La lluvia prometía no cesar en muchas horas. El polvo que cubría la carretera pronto se
convirtió en lodo, haciendo por instantes más difícil hacer avanzar el calesín. Tchitchikof
empezaba a sentirse inquieto, cuando, pasado cierto tiempo, no vislumbraba la aldea de
Sobakevitch. Según sus cálculos, debían haber llegado ya hacía bastante tiempo. Miraba
por ambos lados, pero tan densa era la obscuridad que no se veía a dos pasos.
— ¡Selifan !—gritó por fin, asomando la cabeza por las cortinas.
—¿ Qué hay, señor ?—contestó Selifan.
—Mira bien; ¿ no se ve una aldea por ahí?
—No, señor, no se ve nada por ninguna parte!
Dicho lo cual, y ondeando el látigo, Selifan se echó a cantar, no precisamente una canción,
sino una tonada sin fin, en que entraban todas las voces que por toda Rusia se emplean para
azuzar a las bestias. Todo entraba en su composición, adjetivos de todas clases, sin
distinción, conforme le brotaban de los labios, terminando por llamar a los caballos “¡
secretarios!”
Mientras tanto, Tchitchikof empezaba a notar que el calesín bailoteaba, imprimiéndole
violentas sacudidas: esto hizo que se percatara de que habían abandonado la carretera y que
estaban, según parecía, traqueteando sobre un campo recientemente arado. También Selifan
parecía observar este hecho, pero no dijo nada.
—¡Oye, canalla! ¿Por qué camino me estás llevando?—gritó Tchitchikof.
—No es culpa mía, señor, si está tan obscuro. ¡No veo ni el látigo de tan obscuro como
está!
Dicho lo cual, el calesín dio tan violenta sacudida, que Tchitchikof tuvo que agarrarse con
ambos manos para no caer. Sólo entonces, notó que Selifan había lanzado una cana al aire.
—¡Cuidado, cuidado, que me vas a volcar!—gritó el amo.
—No, señor. ¡Cómo podría yo volcarle a usted!—repuso Selifan.—Eso no estaría bien, me
consta; yo no le volcaría por nada del mundo.
Empezaba a volverse muy suavemente el calesín; y seguía volviendo y seguía volviendo
hasta que por fin lo volcó.
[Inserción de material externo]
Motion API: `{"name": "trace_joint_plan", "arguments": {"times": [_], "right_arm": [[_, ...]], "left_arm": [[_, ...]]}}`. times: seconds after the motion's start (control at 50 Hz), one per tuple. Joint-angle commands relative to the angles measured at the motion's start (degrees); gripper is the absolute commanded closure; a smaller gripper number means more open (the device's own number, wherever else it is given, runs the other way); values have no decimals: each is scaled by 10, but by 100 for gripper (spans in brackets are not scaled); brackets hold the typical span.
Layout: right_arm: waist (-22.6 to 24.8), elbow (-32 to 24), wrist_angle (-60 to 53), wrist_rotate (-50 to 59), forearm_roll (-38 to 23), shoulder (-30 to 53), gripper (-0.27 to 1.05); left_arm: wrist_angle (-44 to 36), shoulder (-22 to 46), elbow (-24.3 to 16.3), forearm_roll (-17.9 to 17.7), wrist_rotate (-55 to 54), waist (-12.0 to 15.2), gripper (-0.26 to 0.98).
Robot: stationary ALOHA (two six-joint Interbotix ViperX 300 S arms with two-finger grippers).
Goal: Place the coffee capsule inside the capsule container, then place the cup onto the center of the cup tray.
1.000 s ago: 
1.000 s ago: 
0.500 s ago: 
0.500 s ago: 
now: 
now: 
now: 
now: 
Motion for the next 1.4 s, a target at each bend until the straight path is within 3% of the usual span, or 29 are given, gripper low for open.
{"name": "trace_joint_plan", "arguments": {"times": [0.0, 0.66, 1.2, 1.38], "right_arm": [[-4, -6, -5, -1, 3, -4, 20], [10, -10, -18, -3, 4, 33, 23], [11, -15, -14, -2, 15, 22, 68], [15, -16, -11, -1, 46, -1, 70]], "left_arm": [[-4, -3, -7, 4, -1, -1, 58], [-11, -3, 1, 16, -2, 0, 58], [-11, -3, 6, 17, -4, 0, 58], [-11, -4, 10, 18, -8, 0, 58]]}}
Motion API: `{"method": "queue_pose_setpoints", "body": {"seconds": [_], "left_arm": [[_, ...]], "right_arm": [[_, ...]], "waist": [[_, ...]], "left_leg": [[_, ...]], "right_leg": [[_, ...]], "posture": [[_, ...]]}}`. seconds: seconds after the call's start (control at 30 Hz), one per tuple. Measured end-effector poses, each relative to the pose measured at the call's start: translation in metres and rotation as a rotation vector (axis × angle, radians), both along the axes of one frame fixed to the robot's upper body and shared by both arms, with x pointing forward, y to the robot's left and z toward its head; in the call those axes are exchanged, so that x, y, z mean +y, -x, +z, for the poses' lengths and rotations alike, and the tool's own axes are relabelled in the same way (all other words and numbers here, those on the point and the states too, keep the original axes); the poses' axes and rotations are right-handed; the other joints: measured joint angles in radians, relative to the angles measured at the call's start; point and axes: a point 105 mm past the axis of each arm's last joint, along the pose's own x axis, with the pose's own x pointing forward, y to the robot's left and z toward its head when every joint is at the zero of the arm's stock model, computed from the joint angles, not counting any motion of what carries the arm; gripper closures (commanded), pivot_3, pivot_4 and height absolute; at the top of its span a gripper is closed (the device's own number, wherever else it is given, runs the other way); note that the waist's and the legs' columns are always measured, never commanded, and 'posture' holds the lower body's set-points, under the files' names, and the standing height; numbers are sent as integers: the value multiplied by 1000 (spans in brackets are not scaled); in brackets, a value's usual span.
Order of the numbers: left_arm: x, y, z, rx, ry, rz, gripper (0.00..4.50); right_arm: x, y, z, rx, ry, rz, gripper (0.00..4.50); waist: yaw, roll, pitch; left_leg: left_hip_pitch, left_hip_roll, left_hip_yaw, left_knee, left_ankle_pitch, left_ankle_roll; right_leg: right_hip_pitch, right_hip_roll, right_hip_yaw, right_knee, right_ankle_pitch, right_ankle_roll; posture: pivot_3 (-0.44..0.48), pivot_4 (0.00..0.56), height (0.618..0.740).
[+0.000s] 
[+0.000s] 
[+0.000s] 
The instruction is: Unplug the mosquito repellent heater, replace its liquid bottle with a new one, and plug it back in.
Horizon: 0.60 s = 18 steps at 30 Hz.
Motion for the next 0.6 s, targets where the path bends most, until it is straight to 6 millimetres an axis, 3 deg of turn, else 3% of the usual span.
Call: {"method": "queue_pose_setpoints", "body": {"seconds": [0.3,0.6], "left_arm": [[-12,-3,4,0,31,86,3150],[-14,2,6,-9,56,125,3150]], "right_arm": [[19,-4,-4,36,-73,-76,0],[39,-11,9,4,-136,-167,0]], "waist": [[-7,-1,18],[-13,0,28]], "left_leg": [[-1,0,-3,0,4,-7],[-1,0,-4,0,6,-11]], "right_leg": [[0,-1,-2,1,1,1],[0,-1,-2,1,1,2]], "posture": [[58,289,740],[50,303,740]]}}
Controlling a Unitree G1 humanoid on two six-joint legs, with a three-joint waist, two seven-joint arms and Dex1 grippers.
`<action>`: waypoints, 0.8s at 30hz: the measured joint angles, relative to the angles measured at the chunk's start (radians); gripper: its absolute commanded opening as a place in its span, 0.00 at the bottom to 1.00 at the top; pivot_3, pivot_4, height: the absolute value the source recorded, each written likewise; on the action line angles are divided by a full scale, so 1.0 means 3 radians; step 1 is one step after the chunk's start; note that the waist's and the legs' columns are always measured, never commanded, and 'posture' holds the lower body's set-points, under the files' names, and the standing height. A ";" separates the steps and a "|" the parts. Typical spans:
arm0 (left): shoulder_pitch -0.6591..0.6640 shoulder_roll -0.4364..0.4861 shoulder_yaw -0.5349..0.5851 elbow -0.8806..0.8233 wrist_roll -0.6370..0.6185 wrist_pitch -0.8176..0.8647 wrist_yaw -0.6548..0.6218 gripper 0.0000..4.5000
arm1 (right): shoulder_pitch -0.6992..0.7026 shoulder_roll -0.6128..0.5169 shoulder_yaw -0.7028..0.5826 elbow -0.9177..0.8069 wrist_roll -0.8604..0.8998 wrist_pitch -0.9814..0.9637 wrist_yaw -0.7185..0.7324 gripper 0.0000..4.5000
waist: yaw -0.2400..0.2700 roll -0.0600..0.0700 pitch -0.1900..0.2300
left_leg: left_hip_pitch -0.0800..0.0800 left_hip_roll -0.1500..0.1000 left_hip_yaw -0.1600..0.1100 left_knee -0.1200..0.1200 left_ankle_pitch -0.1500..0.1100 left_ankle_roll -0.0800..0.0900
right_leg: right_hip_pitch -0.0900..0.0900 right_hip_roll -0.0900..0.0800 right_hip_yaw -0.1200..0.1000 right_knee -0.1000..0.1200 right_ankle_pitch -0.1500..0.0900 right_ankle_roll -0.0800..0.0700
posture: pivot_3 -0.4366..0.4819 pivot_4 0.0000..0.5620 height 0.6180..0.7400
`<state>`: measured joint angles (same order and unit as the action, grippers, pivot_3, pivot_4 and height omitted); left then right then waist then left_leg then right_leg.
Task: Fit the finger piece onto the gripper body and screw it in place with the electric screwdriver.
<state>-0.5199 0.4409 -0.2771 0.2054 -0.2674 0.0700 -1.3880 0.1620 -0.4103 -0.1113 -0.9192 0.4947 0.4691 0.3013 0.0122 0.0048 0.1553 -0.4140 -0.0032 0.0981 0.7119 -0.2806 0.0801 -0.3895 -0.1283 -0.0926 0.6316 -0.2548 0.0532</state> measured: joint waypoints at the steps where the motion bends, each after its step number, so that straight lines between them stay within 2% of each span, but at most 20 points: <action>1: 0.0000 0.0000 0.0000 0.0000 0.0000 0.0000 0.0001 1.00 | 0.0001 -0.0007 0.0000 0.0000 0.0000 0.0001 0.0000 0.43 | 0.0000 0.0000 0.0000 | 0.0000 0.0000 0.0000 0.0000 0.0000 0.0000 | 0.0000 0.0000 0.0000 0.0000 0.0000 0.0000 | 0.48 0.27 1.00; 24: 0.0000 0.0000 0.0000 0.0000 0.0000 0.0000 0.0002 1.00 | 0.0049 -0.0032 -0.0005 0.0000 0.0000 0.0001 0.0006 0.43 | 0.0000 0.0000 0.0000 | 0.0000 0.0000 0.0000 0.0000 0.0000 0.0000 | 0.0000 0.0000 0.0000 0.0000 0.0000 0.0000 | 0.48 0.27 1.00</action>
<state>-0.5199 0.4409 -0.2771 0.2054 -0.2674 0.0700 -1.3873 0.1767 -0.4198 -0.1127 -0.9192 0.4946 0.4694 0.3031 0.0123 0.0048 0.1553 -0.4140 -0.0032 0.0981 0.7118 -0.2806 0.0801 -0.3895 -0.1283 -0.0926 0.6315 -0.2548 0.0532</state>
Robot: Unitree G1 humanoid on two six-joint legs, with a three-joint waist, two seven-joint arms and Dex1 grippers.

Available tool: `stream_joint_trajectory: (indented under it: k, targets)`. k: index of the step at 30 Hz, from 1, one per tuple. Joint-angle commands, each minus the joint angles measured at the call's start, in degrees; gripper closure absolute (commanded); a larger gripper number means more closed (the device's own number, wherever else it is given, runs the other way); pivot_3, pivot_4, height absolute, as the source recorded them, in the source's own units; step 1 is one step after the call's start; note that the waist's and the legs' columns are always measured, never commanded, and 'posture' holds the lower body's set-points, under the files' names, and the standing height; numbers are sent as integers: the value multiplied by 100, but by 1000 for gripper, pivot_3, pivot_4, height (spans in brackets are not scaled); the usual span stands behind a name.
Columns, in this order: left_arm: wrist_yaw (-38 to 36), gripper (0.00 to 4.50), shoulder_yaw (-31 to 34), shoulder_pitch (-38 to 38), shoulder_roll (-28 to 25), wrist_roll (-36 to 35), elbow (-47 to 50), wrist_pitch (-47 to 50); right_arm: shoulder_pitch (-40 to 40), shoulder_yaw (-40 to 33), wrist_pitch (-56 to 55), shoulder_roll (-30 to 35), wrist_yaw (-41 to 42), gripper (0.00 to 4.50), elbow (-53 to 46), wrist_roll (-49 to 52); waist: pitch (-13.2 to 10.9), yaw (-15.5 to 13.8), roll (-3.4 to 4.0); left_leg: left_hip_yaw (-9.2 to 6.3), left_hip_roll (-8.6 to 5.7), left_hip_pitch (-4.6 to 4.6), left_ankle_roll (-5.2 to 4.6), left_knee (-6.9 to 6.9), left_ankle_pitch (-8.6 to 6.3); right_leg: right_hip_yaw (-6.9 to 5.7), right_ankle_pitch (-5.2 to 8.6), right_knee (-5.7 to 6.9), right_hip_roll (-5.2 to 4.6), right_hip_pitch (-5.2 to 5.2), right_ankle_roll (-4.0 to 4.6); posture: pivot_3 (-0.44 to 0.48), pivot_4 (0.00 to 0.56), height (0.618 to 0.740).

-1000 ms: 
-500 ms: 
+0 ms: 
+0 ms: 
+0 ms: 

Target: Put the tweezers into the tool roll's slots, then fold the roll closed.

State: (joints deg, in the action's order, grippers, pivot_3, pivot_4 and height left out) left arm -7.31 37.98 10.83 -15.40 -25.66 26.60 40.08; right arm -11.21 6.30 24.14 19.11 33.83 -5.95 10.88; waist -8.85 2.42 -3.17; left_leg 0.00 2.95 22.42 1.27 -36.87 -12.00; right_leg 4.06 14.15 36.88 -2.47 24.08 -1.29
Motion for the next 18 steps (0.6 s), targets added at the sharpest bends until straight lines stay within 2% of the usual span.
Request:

Tchitchikof cayó, dando un chapuzón en el lodo. Selifan detuvo
los caballos, aunque se habrían detenido por sí mismos, pues estaban extenuados. Este
inesperado accidente acabó de atontarle. Descendiendo
de su asiento, permaneció mirando el calesín con los brazos en jarras, mientras su amo
chapoteaba en el lodo, pretendiendo librarse, y exclamó:
— ¡Por mi vida, que hemos volcado!
— ¡Estás más borracho que unas sopas !—gritó Tchitchikof.
—No, señor; ¿ cómo podría yo estar borracho? Yo sé que no está bien beber. He charlado
un rato con un amigo, pues creo que está permitido charlar con un hombre bueno—en ello
no hay mal ninguno,—y hemos tomado unos sorbitos juntos, y tomar un sorbito no es cosa
mala: se puede tomar un sorbito con un hombre bueno.
—¿Y qué te dije la última vez que te emborrachaste, eh? ¿Lo has olvidado ?—gritó
Tchitchikof.
—No, su excelencia. ¿Cómo podría olvidarlo? Conozco mi deber. Sé que no está bien
emborracharme. Todo lo que he hecho ha sido charlar un poco con un hombre muy bueno...
— ¡Te atizaré una paliza que te enseñará a charlar con un hombre bueno!
—Eso será como su excelencia desea—contestó Selifan, pronto a acceder a todo,—si ha de
ser paliza, paliza será; no tengo nada que decir en contra. ¿ Por qué no una paliza, si la
tengo merecida? Para eso es su excelencia mi amo. Ha de haber palizas, pues los
campesinos somos demasiado holgazanes; es preciso mantener el orden. Si se merecen,
pues palizas, ¿por qué no palizas?
El amo no encontró qué oponer a este argumento. Pero entonces, parecía que el destino
mismo se apiadara de ellos. Oyeron ladrar un perro en la lejanía. Tchitchikof, contentísimo,
mandó a Selifan fustigar los caballos.